In the accumulation stage most people focus on growing their super as big as they can. And they are nervous about volatility. So, few people take the most aggressive investment option. It's as if 'retirement' is an end in itself. As a retiree of many years, the biggest change at retirement is to get used to the idea that managing your super is all about paying an income. That doesn't mean the income (rents, dividends, interest) that your assets produce. It means having cash and stable assets in your portfolio which you can draw on to pay the minimum or desired level of income - and then you can leave the growth assets to grow. In my experience, the pool of growth assets will at least double every ten years. Yes, there will be volatility but remember your super is for income. Has big super grasped this truth yet, or is everyone scared of the bogey word volatility?

Jeff O
September 08, 2025

AUS Super CEO acknowledged that many (retired) older Australians continue to over save and under spend as in his speech this week at the National Press Club. To quote him, "We need to build a world-class spending system."

And I'd add well as many work too long, leaving excess savings in bequests. But the die is far from cast in my view - vested interest still abound!

While this over saving/underspending may be a fully informed personal choice in some cases, it remains driven by government/market/policy failures surrounding (net) national savings - a combination of poor public and private governance/ laws/ supervision and an inefficient and unfair government welfare/care system, on self interested asset managers, financial illiteracy and a lack of disinterested financial/life advice/service.

All these failures need to be addressed to create a world class financial system to support the funding of a world class spending system - the die is far from cast!

Dudley
September 08, 2025


"managing your super is all about paying an income":
Actually about capital cashflow.
Withdrawals for a beneficiary from a super fund or from a personal bank account are withdrawals of capital, not income.

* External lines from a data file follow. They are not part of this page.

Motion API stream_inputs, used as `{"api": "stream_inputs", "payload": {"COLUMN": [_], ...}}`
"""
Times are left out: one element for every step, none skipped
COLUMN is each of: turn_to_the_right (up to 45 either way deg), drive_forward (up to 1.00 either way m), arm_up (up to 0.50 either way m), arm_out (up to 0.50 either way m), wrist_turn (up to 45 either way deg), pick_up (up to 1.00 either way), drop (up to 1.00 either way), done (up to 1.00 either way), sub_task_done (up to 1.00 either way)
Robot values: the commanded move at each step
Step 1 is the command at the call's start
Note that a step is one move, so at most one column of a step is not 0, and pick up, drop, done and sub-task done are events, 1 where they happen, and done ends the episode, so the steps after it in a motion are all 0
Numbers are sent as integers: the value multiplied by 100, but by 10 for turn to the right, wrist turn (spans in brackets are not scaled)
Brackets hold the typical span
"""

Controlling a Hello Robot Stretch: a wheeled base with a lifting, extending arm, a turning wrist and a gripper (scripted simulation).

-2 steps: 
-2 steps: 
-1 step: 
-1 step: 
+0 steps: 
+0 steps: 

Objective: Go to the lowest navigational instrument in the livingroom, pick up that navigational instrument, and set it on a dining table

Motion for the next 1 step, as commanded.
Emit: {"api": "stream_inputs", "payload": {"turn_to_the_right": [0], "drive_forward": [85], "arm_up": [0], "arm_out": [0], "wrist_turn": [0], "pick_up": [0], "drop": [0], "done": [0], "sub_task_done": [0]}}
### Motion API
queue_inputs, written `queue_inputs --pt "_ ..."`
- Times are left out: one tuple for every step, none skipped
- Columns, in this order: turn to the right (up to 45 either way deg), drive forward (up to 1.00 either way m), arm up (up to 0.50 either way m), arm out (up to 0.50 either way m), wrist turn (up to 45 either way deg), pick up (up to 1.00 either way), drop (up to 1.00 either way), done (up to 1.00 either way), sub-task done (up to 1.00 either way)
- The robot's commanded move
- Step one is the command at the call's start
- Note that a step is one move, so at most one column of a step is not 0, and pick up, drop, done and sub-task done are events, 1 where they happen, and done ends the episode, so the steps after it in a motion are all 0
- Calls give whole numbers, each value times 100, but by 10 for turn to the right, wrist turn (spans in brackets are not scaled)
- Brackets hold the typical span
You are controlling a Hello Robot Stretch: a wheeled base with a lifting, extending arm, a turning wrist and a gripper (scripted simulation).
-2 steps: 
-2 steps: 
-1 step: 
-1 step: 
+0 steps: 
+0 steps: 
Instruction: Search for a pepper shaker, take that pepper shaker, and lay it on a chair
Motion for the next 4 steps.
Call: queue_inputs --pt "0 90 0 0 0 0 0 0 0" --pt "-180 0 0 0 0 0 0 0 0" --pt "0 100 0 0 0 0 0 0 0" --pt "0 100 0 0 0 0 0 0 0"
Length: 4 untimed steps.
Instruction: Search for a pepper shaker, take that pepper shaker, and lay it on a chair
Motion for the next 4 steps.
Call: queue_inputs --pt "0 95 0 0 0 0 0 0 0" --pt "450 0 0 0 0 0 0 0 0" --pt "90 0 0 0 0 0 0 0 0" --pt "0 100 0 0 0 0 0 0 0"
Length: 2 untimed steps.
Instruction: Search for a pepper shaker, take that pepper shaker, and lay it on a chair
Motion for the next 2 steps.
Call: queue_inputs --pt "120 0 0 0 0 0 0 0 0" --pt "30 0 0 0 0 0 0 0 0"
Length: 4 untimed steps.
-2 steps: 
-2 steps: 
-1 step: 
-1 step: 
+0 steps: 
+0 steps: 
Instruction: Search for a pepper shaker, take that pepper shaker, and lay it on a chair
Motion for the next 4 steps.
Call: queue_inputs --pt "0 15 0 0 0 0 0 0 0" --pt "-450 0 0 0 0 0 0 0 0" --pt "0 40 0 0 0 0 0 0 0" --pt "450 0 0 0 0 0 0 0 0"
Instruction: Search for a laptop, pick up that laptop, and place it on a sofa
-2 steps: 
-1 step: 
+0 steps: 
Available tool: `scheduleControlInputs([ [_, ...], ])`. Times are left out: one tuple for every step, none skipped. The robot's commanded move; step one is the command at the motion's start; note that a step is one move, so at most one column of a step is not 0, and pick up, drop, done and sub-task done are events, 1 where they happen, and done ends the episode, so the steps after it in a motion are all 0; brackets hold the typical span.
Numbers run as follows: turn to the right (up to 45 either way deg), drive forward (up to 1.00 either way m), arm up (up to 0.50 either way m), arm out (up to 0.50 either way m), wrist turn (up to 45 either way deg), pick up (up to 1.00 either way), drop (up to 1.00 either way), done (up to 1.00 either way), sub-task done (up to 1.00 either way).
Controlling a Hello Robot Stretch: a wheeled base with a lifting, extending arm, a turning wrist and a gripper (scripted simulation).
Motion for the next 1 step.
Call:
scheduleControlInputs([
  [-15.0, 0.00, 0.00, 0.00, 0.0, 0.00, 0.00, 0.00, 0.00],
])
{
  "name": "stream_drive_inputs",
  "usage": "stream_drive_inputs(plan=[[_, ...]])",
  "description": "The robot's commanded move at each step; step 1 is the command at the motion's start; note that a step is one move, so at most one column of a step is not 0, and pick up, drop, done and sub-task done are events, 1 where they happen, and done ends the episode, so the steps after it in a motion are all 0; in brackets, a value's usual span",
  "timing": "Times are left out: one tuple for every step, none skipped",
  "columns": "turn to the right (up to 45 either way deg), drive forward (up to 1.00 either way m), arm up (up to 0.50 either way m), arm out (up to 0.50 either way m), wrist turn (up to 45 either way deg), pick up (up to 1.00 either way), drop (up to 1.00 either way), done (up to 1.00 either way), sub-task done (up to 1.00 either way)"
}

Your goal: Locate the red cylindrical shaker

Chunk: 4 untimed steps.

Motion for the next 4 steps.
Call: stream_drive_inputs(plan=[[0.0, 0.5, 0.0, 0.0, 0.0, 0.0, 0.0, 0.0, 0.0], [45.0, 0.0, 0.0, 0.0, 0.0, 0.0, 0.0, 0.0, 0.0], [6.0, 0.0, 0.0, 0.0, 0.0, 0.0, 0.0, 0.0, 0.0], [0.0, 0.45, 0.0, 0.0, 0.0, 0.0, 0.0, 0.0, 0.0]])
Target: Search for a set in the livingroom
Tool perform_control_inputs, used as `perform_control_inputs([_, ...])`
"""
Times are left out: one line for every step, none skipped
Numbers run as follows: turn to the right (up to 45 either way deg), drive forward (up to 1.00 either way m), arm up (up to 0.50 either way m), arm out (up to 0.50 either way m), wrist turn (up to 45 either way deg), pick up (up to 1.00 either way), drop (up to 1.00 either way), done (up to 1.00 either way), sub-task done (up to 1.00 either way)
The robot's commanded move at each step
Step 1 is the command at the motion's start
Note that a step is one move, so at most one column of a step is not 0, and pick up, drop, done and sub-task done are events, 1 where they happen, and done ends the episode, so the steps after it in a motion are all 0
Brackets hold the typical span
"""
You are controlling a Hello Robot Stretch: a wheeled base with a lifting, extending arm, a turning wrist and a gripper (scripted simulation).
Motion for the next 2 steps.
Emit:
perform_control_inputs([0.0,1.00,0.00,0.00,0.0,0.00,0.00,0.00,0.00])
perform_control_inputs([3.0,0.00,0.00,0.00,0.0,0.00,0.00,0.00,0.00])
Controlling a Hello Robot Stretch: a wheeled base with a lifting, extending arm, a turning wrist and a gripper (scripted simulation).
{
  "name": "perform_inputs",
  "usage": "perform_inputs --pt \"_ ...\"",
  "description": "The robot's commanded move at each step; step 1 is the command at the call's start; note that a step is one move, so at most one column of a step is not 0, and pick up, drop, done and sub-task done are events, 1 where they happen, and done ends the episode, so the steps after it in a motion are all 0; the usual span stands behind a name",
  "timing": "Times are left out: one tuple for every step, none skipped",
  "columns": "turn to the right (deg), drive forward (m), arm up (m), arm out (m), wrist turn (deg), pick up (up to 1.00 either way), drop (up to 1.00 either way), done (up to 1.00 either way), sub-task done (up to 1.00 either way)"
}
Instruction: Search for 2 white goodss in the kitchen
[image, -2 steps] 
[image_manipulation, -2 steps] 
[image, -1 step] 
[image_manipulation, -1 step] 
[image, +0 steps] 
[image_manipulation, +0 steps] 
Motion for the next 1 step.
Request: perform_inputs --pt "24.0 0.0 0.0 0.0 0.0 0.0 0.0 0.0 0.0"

"to pay the minimum or desired level of income":
.. minimum or desired level of cashflow.

"Yes, there will be volatility but remember your super is for income."
When end of requirement for cashflow is a about decade away, eg death, and there is plenty of capital for cashflow drawdowns, being exposed to risk means more to lose than to gain.
Growth or not makes little difference.
Capital provides adequate cashflow even at negative rate of return.
= PMT(-5%, 10, -1, 0)
= 7.46% / y.

Jeff O
September 08, 2025

Dudley
"your super is for income".....to spend...
"capital" ...can be readily turn to income .....and spent

OldbutSane
Agree - no great need for "more products".....govt aged pension, private super/industry pensions, bank deposits/TDs etc etc ......poor governance/ supervision

Some market/govt failures - aged pension too widely available, tax concessions too generous, home not properly incorporated with savings only partially unlocked by govt scheme, disinterested costly advice etc etc

Yes - too many (old) Australians are over saving or underspending and Govt undersaving/overspending - so potential growth is lower, with fewer jobs and lower incomes for younger Australians - intergenerational inequity

Dudley
September 08, 2025

""capital" ...can be readily turn to income .....and spent":
Income instantly turns into capital at the moment received.
All spending is of capital.
Some refer to super 'pensions' and 'income streams'; inviting taxation.
Super [ capital ] cash is withdrawn from 'disbursement accounts / funds'.
No more 'income' than withdrawals from a bank account.

OldbutSane
September 07, 2025

I really don't get what all the fuss is about and why we need "new products".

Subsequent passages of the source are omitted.